In the above definition, we use the term “polynomial runtime:”

Definition 2 We call \(O(n^d)\) for a constant \(d\) polynomial scaling.

Examples of polynomial runtimes in \(n\):

  • \(O(1)\)
  • \(O(n)\)
  • \(O(n\log n)\)
  • \(O(n^{10})\)

Essentially, we have limited the input and output conversion functions in our reduction to not be able to do things that take exponential time. From the perspective of exponential scaling, polynomial time scaling is practically nothing, trivial.

3.1 Remembering the direction of reduction

It can be hard to remember which problem is which when we say “\(P\) reduces to \(Q\),” or \(P\leq_p Q.\)

Let’s first try to keep track of what we mean when we write \(P\leq_p Q.\) To remember this, note that a solver for \(Q\) is so powerful, it can not only solve the problem \(Q\), it can also solve the problem \(P\) (with only a trivial) amount of extra work done by the input and output conversion functions. Thus a solver for \(Q\) is more powerful than a solver for \(Q\), and that is why \(Q\) is greater than \(P\).

When we say “\(P\) reduces to \(Q\),” because the word “reduces” sounds like we are getting smaller, it can sound like the \(Q\) solver is less powerful, but this is the opposite of what we are trying to say. One way to remember is to draw a diagram like in Figure 3, and imagine the \(P\) box shrinking down (reducing) to the \(Q\) box. But at the same time, keep in mind that even though the \(Q\) box is smaller, it is the more powerful solver.

A smaller rectangular box labeled Q surrounded by a larger rectangular box labelled P with arrows pointing from the corners of P to the corners of Q.

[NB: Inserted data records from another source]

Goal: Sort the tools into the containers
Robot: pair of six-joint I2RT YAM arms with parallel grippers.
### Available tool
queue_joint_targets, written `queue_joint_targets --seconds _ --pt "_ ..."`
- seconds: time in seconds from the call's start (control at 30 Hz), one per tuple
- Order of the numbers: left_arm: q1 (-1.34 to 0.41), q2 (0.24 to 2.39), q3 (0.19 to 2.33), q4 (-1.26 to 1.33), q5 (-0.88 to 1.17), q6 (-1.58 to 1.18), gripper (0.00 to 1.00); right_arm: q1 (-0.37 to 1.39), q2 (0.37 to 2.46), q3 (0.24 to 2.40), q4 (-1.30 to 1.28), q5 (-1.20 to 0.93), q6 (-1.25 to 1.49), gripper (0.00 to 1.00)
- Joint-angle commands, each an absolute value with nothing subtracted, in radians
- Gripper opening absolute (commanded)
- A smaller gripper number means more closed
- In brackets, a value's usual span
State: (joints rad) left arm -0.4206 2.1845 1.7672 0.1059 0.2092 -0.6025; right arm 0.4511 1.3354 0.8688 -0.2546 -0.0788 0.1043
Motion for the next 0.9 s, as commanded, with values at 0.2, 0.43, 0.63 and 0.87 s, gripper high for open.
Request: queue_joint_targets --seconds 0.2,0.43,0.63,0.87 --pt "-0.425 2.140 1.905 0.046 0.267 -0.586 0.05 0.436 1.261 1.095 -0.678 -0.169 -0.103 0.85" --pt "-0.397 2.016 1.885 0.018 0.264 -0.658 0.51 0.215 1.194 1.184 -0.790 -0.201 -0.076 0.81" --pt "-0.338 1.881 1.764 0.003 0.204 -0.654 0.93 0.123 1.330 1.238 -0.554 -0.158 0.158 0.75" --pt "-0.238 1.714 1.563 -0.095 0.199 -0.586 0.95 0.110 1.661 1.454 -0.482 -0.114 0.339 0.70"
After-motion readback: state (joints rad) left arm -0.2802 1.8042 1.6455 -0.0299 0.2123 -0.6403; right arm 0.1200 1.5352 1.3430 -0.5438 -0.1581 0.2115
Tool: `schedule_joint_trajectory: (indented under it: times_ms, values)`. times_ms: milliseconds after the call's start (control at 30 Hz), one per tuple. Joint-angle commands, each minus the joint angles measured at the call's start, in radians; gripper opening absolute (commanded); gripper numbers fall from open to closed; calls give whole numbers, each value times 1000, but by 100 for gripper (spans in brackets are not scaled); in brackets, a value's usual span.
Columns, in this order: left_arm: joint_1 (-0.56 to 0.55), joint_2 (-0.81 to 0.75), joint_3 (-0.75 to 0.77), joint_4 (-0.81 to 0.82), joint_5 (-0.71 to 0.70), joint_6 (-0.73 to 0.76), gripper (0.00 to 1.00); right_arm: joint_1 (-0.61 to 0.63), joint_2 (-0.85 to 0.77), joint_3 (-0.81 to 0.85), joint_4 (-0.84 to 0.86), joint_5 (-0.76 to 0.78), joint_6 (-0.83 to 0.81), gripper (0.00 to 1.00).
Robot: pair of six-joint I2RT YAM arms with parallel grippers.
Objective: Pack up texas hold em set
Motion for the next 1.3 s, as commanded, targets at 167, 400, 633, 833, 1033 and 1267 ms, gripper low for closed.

Figure 3: Mnemonic picture for remembering direction of reduction from \(P\) to problem \(Q\)

3.2 Why do we care about reductions

There are two main reasons to care about reductions:

  • Practical: If we have a good algorithm for \(Q\) we can use it to solve \(P\) without having to code up an entirely new algorithm from scratch.
  • Conceptual: Reductions give us a way to compare the difficulty of problems and the resources needed to solve problems. If the resources needed to solve a problem \(Q\) can also allow us to solve a problem \(P\), then \(Q\) must be at least as hard to solve as \(P\), if not harder.